How Can AI Discover Cause and Effect?

“I would rather discover one true cause than gain the kingdom of Persia.” ~ Democritus

Until recently, discovering cause-and-effect relationships involved conducting a carefully controlled experiment or else relying on human intuition. Breakthroughs in science and technology have opened up new ways to search for causes.

We explain how Causal AI autonomously finds causes, using “causal discovery algorithms”, and how it also boosts experimentation and human intuition.

What is causal discovery?

Let’s take a toy example. Suppose we have a dataset with the following variables: ice cream sales, shark attacks, temperature, and wind speed.

Let’s assume the following story holds true. Hot weather in the summer months causes people both to buy ice cream and go swimming and surfing, leading to more shark attacks. Another meteorological phenomenon, wind, draws sharks to near-shore areas also resulting in attacks.

These are claims about cause and effect. We can summarize them in a causal graph (Figure 1). The aim of causal discovery is to pick out the true causal structure, like the structure in this diagram, from the data.

**Figure 1**. *A causal graph for our example. Temperature is a common cause of both ice cream sales and shark attacks, which are also driven by coastal wind patterns.*

How causal knowledge is acquired

Causal knowledge can be acquired in three mutually complementary ways:

through experimentation
via human expertise and intuitions
and, with causal discovery algorithms

Experimentation is the gold standard for discovering causes, but many experiments are unethical or impossible to conduct.

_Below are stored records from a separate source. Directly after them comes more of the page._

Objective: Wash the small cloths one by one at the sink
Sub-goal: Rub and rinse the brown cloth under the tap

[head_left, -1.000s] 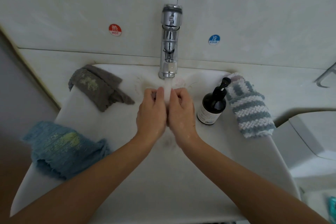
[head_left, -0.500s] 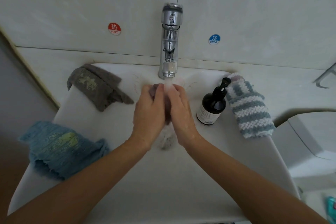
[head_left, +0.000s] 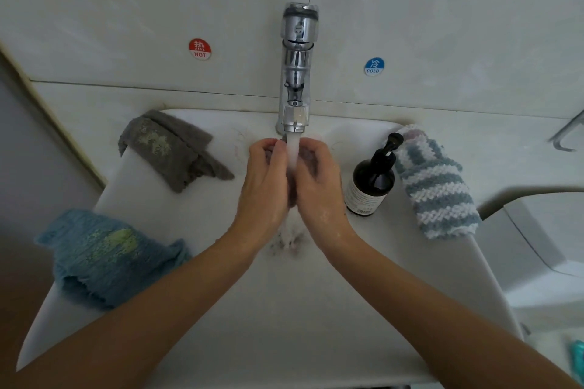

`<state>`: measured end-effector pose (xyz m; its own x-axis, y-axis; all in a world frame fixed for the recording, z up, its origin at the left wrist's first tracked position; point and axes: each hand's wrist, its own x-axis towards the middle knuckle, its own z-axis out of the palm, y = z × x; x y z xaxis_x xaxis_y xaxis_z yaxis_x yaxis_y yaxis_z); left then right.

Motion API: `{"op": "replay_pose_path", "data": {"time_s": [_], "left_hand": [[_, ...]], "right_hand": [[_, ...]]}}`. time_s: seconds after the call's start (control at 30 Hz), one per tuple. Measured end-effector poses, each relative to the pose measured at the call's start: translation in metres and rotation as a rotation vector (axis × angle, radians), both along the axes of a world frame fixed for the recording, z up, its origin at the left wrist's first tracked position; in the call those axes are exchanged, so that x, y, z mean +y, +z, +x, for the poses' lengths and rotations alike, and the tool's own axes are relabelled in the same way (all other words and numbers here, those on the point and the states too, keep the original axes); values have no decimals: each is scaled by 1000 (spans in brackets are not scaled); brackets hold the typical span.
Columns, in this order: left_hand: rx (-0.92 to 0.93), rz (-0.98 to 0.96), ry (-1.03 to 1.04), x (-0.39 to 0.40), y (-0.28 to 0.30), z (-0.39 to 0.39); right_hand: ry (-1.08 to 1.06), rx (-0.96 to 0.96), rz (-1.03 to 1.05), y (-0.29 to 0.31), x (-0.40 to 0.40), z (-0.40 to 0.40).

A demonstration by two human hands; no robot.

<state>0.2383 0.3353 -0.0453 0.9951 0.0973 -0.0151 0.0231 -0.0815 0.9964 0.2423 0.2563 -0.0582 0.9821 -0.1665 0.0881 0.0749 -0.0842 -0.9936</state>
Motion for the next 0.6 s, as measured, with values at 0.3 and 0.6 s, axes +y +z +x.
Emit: {"op": "replay_pose_path", "data": {"time_s": [0.3,0.6], "left_hand": [[-27,146,-68,5,-4,3],[-145,-193,-50,2,3,-8]], "right_hand": [[51,-199,-36,3,-4,-3],[196,-86,165,3,-2,-7]]}}
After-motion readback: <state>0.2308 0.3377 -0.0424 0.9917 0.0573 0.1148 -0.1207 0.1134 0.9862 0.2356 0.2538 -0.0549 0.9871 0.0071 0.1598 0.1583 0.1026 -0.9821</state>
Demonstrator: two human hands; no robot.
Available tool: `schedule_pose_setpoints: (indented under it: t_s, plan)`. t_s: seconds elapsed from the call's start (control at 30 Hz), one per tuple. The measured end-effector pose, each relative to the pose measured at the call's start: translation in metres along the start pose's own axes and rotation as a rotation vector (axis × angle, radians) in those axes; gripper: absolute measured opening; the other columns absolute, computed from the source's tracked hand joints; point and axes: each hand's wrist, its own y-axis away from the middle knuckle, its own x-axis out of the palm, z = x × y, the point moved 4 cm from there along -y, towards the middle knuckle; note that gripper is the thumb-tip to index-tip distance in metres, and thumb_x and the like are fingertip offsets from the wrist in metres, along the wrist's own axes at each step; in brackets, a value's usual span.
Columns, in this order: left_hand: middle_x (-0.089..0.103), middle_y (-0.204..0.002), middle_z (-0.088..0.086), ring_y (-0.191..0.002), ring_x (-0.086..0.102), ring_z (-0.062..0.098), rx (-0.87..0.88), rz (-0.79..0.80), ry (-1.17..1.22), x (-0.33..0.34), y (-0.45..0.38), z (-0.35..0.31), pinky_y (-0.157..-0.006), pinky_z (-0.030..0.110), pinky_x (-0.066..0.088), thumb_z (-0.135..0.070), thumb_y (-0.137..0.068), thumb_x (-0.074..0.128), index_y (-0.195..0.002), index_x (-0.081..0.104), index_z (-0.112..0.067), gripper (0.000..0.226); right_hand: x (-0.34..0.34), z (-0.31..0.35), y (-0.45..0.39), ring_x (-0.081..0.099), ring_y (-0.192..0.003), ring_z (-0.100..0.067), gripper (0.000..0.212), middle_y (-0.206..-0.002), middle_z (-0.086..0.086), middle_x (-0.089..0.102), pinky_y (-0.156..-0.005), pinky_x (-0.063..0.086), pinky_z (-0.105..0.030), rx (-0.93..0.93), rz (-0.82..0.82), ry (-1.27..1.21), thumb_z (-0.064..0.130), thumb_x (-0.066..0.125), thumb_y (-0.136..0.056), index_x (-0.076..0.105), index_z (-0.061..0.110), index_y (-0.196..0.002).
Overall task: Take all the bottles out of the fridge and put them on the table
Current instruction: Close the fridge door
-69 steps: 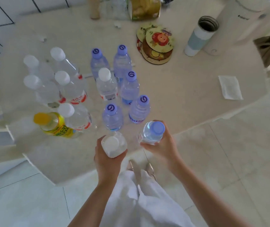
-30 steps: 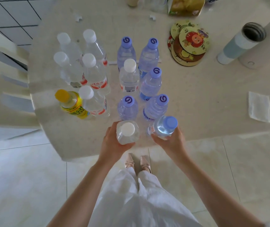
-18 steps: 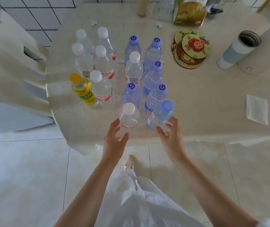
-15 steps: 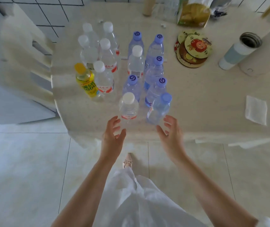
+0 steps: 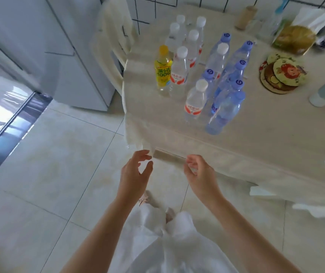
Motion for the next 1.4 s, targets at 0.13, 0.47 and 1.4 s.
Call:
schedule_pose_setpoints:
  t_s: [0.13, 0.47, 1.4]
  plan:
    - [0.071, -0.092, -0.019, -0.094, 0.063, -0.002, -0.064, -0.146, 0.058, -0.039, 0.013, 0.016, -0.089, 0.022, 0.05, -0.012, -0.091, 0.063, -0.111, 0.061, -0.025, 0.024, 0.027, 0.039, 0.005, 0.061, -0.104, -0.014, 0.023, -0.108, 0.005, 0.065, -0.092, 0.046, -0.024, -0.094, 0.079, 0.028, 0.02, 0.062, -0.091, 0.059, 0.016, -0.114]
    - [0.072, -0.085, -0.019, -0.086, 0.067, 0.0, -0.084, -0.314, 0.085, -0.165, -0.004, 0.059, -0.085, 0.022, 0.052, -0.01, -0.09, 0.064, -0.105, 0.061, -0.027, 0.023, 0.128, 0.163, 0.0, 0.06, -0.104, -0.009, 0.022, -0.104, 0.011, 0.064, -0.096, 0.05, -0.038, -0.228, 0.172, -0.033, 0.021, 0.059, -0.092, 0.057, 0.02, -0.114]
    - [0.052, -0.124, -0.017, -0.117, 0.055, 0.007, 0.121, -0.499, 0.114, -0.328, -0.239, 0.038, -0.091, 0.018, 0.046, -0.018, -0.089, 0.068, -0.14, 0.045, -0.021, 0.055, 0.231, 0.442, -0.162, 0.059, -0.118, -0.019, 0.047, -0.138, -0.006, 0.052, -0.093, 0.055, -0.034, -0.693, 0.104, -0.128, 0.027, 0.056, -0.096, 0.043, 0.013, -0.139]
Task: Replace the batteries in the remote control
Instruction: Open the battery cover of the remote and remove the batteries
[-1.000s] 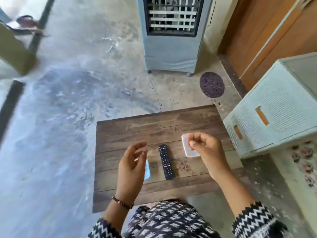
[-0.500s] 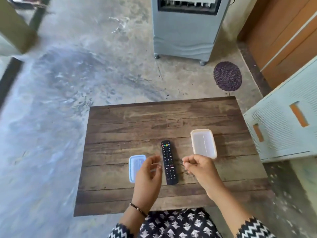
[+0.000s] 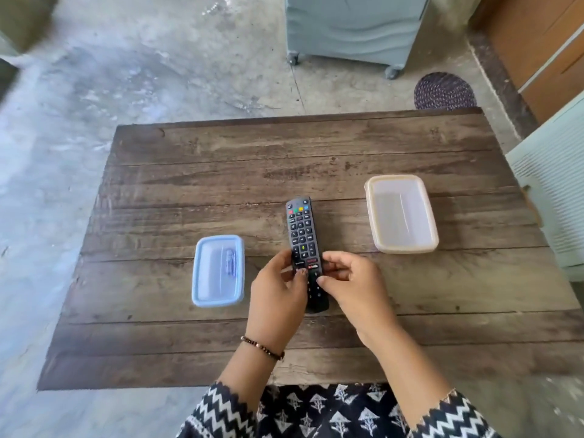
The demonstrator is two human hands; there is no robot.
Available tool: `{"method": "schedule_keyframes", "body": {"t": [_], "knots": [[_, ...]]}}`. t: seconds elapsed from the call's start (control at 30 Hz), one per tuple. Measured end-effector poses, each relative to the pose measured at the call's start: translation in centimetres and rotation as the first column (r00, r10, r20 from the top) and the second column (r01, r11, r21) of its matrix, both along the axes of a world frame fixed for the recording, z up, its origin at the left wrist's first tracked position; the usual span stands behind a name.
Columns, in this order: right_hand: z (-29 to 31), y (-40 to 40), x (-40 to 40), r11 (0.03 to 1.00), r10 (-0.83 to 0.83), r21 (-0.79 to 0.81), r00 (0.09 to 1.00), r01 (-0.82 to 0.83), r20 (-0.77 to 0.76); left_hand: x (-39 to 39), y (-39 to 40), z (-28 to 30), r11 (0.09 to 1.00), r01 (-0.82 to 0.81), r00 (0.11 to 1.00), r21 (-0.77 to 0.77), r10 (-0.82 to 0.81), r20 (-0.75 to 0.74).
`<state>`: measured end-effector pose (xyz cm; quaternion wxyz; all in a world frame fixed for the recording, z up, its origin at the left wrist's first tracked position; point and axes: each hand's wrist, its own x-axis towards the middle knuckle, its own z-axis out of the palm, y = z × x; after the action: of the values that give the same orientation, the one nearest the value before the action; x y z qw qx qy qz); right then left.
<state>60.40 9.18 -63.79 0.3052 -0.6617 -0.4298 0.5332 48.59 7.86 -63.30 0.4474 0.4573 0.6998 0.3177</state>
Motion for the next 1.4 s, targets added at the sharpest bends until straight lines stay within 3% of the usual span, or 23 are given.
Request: {"method": "schedule_keyframes", "body": {"t": [0.1,0.2,0.5,0.57,0.67,0.77,0.83,1.0,1.2,1.4], "knots": [[0.4,-0.9,0.0,0.996,0.005,0.088,0.994,0.004,-0.112,0.0,-0.9,-0.1,0.996,-0.081,0.961,0.029,0.071,0.266],[1.0,-2.0,0.1,0.974,0.059,0.223,0.990,-0.029,-0.126,0.3,-1.8,0.3,0.988,-0.155,0.869,-0.007,0.139,0.474],[1.2,-6.3,0.0,0.906,0.103,0.415,0.994,-0.083,-0.026,-0.3,-5.5,1.4,0.998,-0.059,0.623,-0.026,0.057,0.780],[1.6,-6.9,0.3,0.890,0.113,0.441,0.993,-0.113,0.025,-0.6,-6.0,1.3,0.998,-0.044,0.585,-0.036,0.055,0.809],[2.1,-7.4,0.9,0.824,0.140,0.514,0.965,-0.238,0.222,-0.5,-6.5,1.3,1.000,-0.016,0.548,-0.021,0.026,0.836],[2.6,-7.6,1.5,0.658,0.150,0.587,0.846,-0.471,0.511,-0.3,-6.6,1.6,1.000,-0.009,0.495,-0.002,0.006,0.869],[2.8,-7.6,1.7,0.570,0.136,0.588,0.771,-0.574,0.621,-0.2,-6.5,1.7,1.000,0.008,0.458,0.008,-0.011,0.889],[4.0,-8.2,1.5,0.498,0.088,0.513,0.629,-0.699,0.772,-0.5,-6.1,2.1,0.999,0.028,0.435,0.016,-0.027,0.900],[4.5,-8.0,1.8,0.434,0.169,0.379,0.487,-0.817,0.857,0.0,-6.3,1.7,1.000,-0.002,0.457,0.003,-0.002,0.889],[4.9,-7.7,1.6,0.383,0.174,0.340,0.429,-0.859,0.887,0.2,-6.2,1.3,0.999,-0.052,0.444,-0.014,0.036,0.895]]}}
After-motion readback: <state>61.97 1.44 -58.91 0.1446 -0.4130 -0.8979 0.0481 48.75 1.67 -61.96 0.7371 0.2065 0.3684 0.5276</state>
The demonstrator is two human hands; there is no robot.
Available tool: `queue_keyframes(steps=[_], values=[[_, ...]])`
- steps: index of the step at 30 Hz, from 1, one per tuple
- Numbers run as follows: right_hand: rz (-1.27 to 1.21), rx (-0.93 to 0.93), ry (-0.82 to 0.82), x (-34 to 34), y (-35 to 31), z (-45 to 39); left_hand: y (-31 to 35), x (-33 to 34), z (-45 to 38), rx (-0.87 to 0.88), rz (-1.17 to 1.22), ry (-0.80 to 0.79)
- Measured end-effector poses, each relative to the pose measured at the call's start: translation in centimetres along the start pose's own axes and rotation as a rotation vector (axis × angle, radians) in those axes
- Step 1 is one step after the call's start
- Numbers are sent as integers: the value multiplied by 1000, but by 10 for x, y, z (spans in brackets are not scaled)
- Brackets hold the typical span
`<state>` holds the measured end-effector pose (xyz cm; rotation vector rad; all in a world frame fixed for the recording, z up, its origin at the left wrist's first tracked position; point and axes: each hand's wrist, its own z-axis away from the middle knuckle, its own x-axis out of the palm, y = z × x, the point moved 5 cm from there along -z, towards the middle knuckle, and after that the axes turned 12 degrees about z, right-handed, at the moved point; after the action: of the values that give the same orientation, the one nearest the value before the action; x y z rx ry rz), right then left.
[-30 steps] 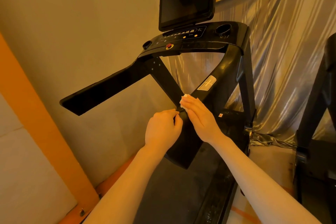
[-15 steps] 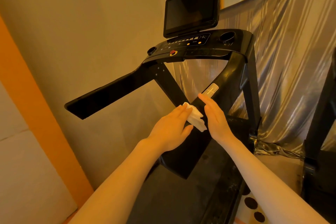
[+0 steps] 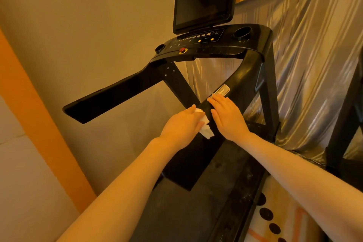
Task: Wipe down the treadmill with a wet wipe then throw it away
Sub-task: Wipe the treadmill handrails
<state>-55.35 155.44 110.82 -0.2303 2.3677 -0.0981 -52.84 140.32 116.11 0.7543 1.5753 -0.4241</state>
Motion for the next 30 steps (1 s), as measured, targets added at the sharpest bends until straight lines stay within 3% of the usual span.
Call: queue_keyframes(steps=[7,12,19,30], values=[[101,-217,-94,-2,9,-15,0,-4,9,-69,-54,-51],[40,-357,-77,1,0,-6,-6,-5,38,-45,-12,14],[-103,-348,24,13,-12,15,-7,1,28,-39,19,69],[-75,-414,10,18,-1,21,-22,-6,56,-14,127,139]])
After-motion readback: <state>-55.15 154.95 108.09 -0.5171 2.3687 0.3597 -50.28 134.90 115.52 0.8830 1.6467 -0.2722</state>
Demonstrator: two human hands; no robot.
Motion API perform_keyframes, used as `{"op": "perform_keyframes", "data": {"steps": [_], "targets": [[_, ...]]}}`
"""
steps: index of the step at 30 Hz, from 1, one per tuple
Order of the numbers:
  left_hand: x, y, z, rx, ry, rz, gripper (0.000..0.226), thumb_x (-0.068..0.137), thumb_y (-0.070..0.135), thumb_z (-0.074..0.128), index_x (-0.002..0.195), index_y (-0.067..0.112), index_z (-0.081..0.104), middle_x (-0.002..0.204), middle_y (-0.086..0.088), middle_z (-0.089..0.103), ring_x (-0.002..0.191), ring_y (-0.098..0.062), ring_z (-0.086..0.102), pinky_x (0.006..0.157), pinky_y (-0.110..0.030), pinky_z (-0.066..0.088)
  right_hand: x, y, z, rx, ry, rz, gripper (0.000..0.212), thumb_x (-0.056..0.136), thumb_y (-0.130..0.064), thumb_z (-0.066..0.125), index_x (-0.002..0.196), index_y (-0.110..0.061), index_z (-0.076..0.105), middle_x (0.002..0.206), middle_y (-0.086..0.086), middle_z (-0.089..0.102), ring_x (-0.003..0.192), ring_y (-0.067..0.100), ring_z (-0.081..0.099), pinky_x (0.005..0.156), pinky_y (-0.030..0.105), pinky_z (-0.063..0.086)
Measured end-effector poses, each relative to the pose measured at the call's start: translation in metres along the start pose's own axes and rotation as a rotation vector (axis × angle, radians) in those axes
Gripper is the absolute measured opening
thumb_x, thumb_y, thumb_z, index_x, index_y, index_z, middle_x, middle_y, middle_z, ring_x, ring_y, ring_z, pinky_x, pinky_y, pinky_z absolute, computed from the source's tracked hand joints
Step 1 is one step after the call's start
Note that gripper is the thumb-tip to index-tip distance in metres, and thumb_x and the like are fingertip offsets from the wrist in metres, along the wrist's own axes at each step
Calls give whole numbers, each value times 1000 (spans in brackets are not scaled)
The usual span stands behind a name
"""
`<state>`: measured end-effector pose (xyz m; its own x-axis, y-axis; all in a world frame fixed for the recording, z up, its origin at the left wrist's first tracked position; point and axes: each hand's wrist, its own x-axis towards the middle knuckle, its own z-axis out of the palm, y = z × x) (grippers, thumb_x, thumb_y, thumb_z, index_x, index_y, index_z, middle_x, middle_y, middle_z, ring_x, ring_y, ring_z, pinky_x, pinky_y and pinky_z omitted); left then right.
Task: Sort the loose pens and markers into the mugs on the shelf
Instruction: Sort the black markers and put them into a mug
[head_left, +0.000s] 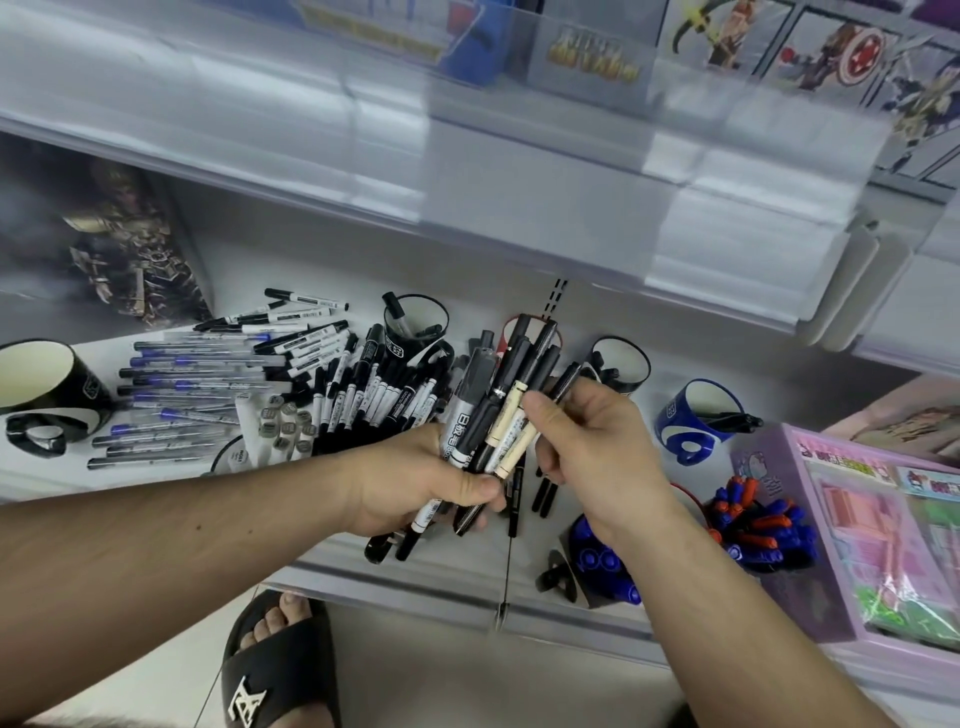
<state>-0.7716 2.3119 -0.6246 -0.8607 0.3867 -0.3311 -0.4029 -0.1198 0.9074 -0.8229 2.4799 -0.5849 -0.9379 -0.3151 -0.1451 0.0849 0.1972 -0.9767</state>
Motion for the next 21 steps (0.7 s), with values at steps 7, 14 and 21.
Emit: {"op": "perform_keyframes", "data": {"steps": [7, 14, 21], "targets": [[-1, 0, 2, -148, 63, -58, 11, 75, 8, 65, 78, 16, 72, 75, -4, 68, 65, -18, 63, 65, -37, 59, 2, 1, 0, 354, 160, 51, 16, 99, -3, 46, 89, -6, 59, 54, 5, 48, 45, 14, 38, 44, 24, 34], [-1, -6, 0, -83, 58, -56, 17, 84, 0, 66, 82, 17, 68, 71, -4, 63, 64, -17, 60, 55, -29, 52, 13, -9, 3, 201, 177, 84, 7, 96, -17, 60, 98, -11, 64, 46, -14, 42, 43, 7, 34, 45, 22, 27], [-1, -3, 2, -25, 39, -63, 22, 72, 13, 68, 94, 12, 63, 69, 0, 64, 62, -16, 57, 51, -25, 47, 22, -15, 6, 191, 178, 72, 13, 88, -10, 70, 77, -7, 65, 53, -9, 59, 37, -1, 48, 39, 9, 34]]}}
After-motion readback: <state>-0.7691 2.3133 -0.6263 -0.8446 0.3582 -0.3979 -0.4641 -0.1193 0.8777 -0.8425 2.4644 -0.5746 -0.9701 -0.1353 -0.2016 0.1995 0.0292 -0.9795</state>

For instance, we can’t throw people to the sharks or change the weather in order to observe the impact on ice cream sales.

We return to these three methodologies below, after focusing on causal discovery technology.

Correlation is not causation

Causal discovery from observational data is hard because correlation does not imply causation.

For example, shark attacks and ice cream sales are correlated or statistically dependent on each other (Figure 2). But there is no direct causal relationship between them — a third factor, the weather, is driving the correlation. This phenomenon is called confounding.

**Figure 2.** *Correlation doesn’t imply causation.*

If causes could be directly read off correlations, then causal discovery would be easy and current machine learning algorithms would already have solved it. But as it is, causal discovery requires specialized technology, that can dig beneath correlations to the underlying data-generating process.

**Figure 3.** *Causal relationships generate correlations found in data. Causal AI discovers these underlying causal relationships, whereas machine learning just analyses correlations.*

Finding evidence for causation in data

Causal discovery algorithms can find clues for causal relationships in observational data. Conditional independence relationships are a key piece of evidence that many algorithms search for. Let’s unpack this concept.

Two variables are independent if there’s no relationship between them — knowing the value of one variable tells us nothing about the other one. Tesla’s share price is independent of shark attacks, for instance.

Conditional independence builds on this concept:

Variables X, Y are conditionally independent of one another given a third variable (or set of variables) C, if knowing the value of C renders X and Y independent.

Shark attacks and ice cream sales are conditionally independent given the weather, because if we already know what the weather is then the incidence of shark attacks tell us absolutely nothing new about ice cream sales.

Why does conditional independence help with causal discovery?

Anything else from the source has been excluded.